Work order — Transcribe word for word the lines below from the line with "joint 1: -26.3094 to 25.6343" through the line with "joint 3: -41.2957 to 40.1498", ends included.

%%

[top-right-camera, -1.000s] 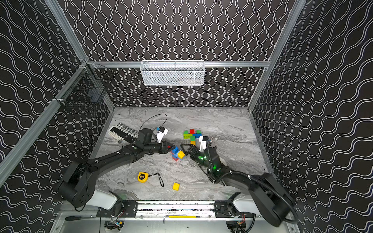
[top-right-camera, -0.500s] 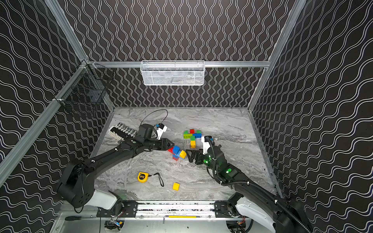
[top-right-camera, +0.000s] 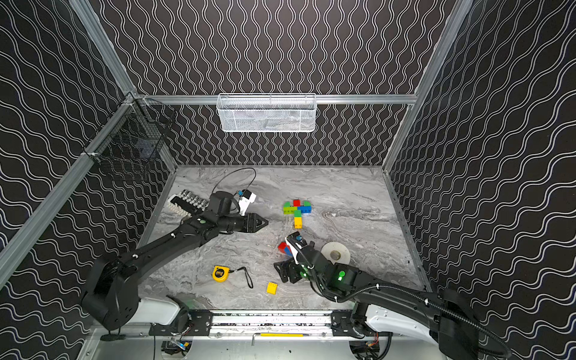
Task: Assemble a fork with lego
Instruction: Pick up the lego brick from the center of the board.
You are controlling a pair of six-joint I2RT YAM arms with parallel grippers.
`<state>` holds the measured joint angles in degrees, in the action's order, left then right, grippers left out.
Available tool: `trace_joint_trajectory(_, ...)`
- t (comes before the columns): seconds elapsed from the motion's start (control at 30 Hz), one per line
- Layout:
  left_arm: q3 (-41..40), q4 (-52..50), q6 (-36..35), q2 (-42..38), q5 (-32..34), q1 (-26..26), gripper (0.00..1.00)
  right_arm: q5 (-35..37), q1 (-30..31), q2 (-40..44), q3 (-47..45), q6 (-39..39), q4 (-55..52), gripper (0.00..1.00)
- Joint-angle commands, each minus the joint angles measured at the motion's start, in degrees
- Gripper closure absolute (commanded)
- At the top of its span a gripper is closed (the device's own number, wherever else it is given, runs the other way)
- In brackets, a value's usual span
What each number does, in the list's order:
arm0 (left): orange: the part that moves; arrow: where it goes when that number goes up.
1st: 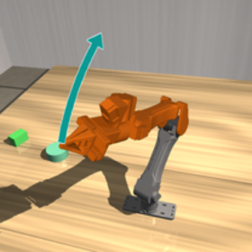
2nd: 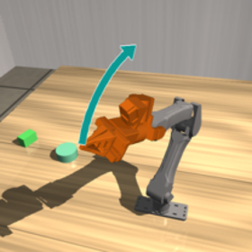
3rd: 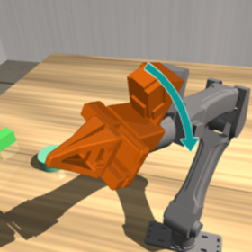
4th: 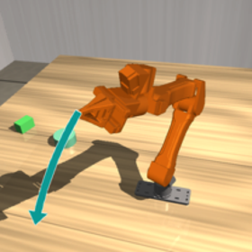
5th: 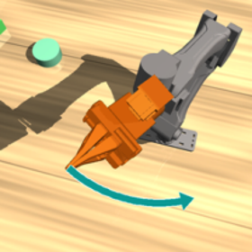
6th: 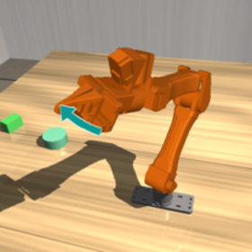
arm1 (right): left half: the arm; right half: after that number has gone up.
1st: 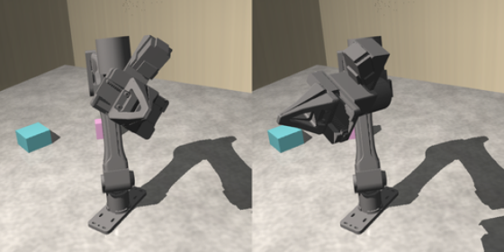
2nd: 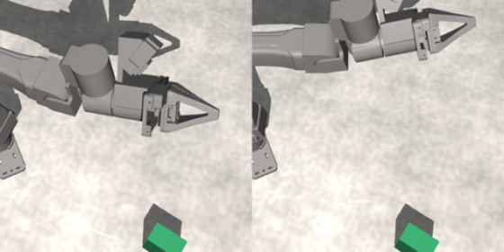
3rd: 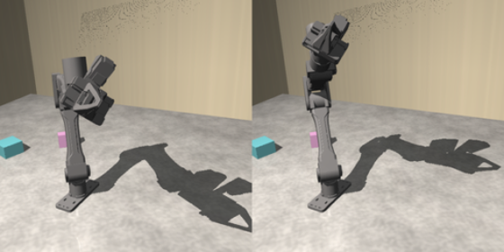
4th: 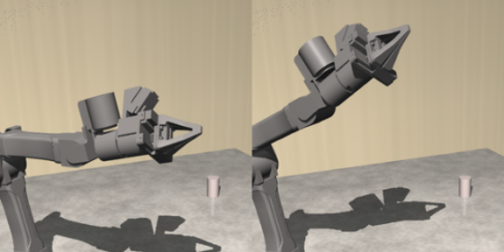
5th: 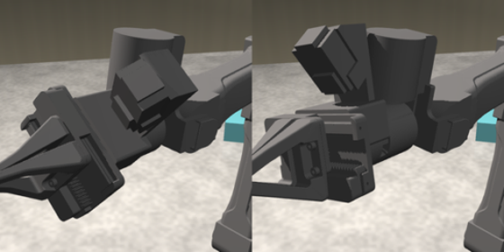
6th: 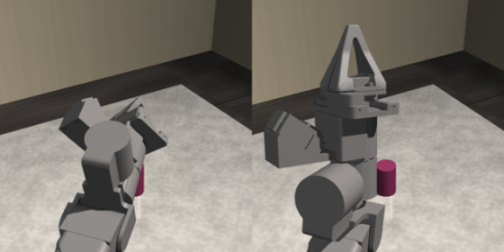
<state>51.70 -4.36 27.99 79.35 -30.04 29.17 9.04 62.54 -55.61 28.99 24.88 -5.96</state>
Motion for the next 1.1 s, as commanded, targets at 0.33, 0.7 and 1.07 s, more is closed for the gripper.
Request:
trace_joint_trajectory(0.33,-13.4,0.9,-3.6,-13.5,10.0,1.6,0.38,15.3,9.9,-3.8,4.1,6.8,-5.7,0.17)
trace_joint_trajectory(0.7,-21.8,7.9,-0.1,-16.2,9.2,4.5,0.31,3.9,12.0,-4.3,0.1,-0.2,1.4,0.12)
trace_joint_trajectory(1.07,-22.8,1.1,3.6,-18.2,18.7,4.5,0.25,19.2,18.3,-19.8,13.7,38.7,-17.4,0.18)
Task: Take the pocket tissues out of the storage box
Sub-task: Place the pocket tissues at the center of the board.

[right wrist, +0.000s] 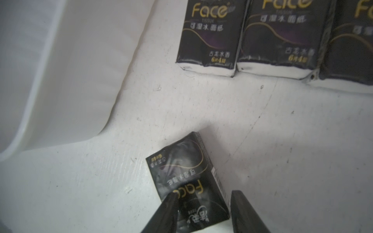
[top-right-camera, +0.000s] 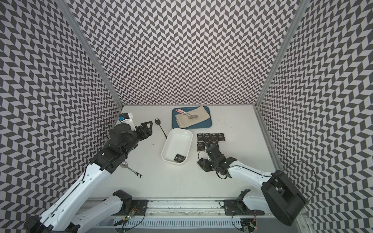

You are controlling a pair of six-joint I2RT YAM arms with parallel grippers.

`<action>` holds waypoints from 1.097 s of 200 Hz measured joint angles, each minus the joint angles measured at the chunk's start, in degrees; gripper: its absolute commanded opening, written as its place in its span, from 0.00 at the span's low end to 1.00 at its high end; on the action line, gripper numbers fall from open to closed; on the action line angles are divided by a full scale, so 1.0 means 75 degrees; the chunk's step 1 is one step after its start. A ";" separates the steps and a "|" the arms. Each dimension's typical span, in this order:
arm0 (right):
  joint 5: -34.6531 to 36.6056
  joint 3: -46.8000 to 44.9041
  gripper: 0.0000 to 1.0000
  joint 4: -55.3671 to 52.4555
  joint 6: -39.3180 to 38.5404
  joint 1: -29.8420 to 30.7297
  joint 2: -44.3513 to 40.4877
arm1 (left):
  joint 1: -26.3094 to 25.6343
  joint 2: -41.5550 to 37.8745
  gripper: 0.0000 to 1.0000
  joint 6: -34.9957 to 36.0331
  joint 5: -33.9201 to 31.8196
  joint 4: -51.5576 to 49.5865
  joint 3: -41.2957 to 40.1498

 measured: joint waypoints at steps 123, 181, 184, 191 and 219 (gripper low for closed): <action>-0.0291 -0.0239 0.46 0.0020 0.0254 0.0192 -0.0705 | -0.0073 0.0023 0.74 -0.0012 0.0029 0.0227 -0.0017; 0.0070 -0.0242 0.47 0.0119 0.0388 0.0189 -0.0597 | -0.0105 0.0020 0.74 -0.0017 0.0029 0.0227 -0.0023; 0.0082 -0.0242 0.47 0.0140 0.0388 0.0189 -0.0557 | -0.0111 0.0020 0.74 -0.0017 0.0029 0.0227 -0.0023; 0.0085 -0.0242 0.46 0.0184 0.0388 0.0189 -0.0452 | -0.0111 0.0020 0.74 -0.0017 0.0026 0.0227 -0.0023; 0.0035 -0.0271 0.44 0.0294 0.0385 0.0189 -0.0192 | -0.0117 0.0020 0.74 -0.0015 0.0026 0.0227 -0.0023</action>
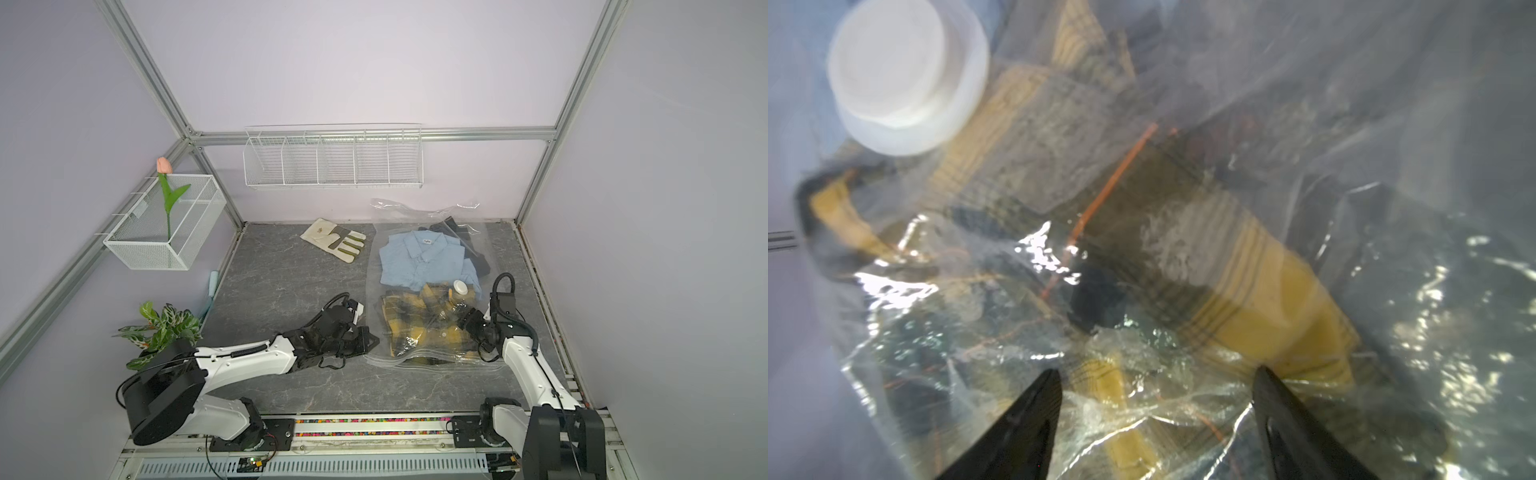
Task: Place the folded shirt into the vacuum bag
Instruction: Adjust the vacuum bag at the center of the board.
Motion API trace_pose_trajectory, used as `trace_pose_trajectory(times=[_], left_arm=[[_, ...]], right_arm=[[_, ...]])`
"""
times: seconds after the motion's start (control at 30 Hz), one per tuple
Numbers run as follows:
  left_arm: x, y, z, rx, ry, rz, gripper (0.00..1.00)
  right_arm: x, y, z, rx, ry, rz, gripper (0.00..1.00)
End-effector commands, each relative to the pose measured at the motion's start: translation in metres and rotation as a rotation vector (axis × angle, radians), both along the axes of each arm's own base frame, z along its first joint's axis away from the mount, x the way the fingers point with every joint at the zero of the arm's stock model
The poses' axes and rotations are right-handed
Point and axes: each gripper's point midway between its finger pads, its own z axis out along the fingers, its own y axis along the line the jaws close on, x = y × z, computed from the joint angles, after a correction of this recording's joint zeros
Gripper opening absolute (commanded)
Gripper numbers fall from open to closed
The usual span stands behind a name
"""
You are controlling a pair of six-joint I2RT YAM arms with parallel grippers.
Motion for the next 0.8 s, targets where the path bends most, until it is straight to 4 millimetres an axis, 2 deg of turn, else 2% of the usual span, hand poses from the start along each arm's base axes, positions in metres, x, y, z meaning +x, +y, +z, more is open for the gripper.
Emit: trace_pose_trajectory(times=[0.0,0.07,0.13,0.27,0.37,0.47,0.6,0.7,0.77], left_arm=[[0.028,0.022,0.035,0.001,-0.086,0.088,0.00],[0.039,0.043,0.038,0.050,-0.116,0.115,0.00],[0.043,0.061,0.032,0.105,-0.119,0.125,0.00],[0.038,0.071,0.015,0.146,-0.100,0.111,0.00],[0.036,0.071,0.006,0.125,-0.077,0.132,0.00],[0.038,0.070,0.001,0.113,-0.070,0.150,0.00],[0.043,0.071,0.000,0.138,-0.082,0.158,0.00],[0.045,0.069,0.000,0.146,-0.086,0.149,0.00],[0.046,0.068,-0.001,0.146,-0.084,0.145,0.00]], right_arm=[[0.020,0.013,-0.007,0.015,-0.035,-0.008,0.75],[0.029,0.022,-0.015,0.011,-0.022,0.013,0.75],[0.037,0.030,-0.024,0.012,0.009,0.042,0.74],[0.043,0.040,-0.023,0.028,0.026,0.112,0.74],[0.031,0.044,-0.004,0.037,0.016,0.159,0.76],[0.006,0.023,0.019,-0.043,-0.006,0.127,0.79],[-0.026,-0.023,0.039,-0.152,0.035,0.029,0.83],[-0.044,-0.042,0.037,-0.167,0.071,-0.081,0.84],[-0.055,-0.052,0.028,-0.184,0.092,-0.165,0.84]])
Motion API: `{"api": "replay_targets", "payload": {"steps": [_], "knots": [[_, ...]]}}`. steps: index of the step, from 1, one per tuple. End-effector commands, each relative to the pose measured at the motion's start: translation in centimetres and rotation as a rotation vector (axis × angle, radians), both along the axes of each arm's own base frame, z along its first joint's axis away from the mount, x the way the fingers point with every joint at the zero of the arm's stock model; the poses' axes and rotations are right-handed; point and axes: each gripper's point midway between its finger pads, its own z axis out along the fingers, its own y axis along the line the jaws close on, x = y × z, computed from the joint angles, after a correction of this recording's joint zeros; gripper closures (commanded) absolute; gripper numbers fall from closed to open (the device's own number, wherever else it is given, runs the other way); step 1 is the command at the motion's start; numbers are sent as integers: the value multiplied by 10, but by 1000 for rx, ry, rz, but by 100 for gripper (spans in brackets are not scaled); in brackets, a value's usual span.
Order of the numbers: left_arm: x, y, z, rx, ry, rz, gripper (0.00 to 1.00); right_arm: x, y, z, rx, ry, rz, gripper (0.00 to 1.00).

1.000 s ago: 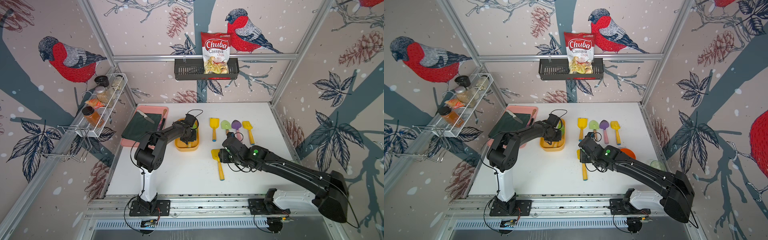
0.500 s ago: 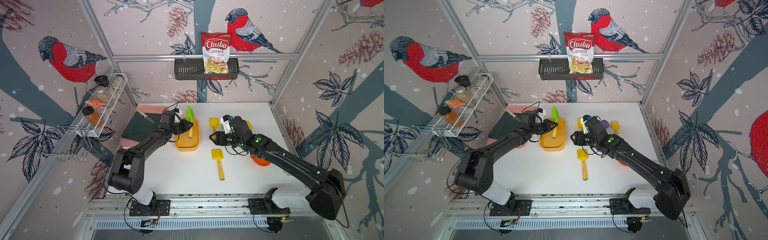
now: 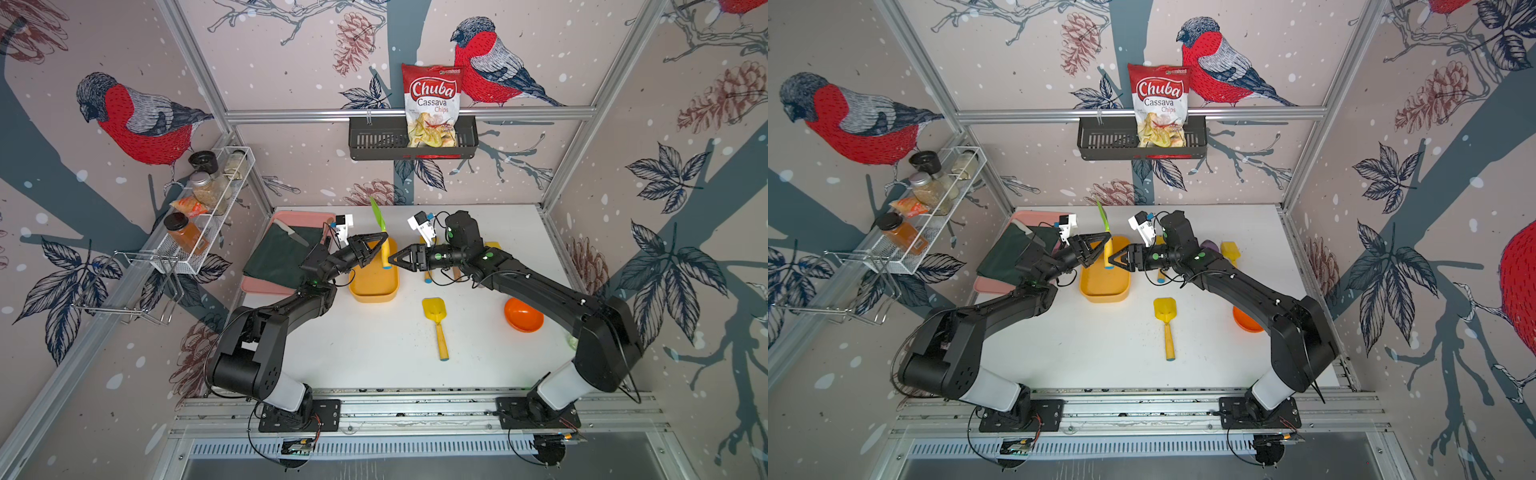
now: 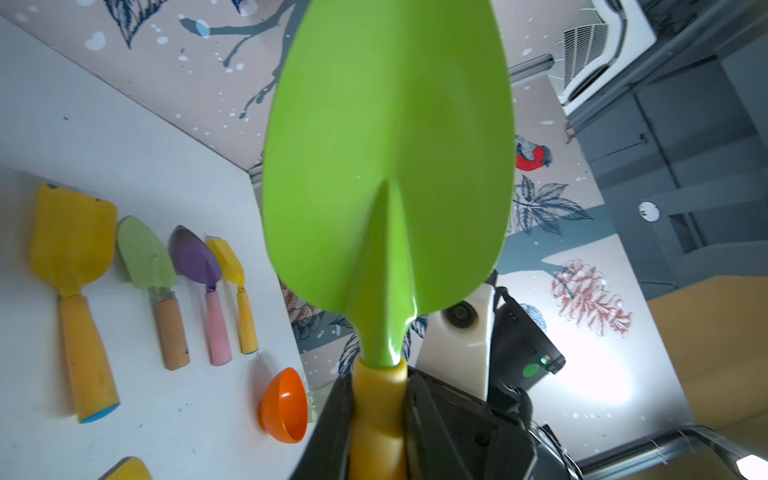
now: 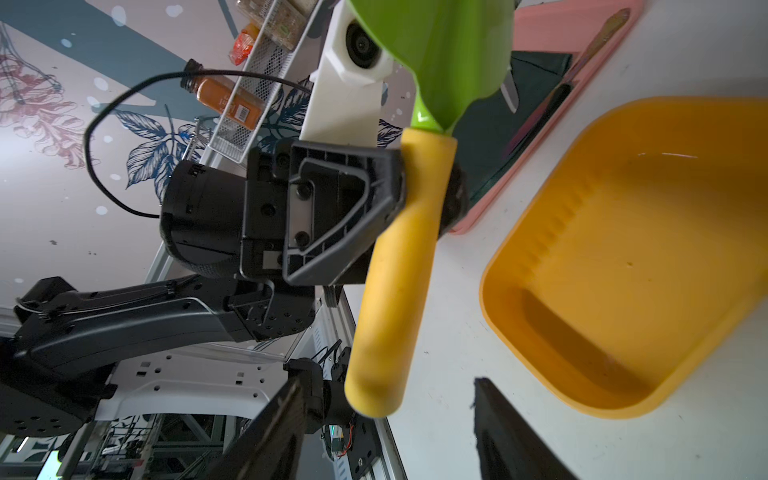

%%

Reply —
  joint 1: -26.3094 to 25.6343
  joint 2: -41.5550 to 37.8745
  gripper: 0.0000 to 1.0000
  joint 6: -34.9957 to 36.0331
  joint 5: -33.9201 to 31.8196
  joint 4: -51.5576 to 49.5865
  joint 3: -41.2957 to 40.1498

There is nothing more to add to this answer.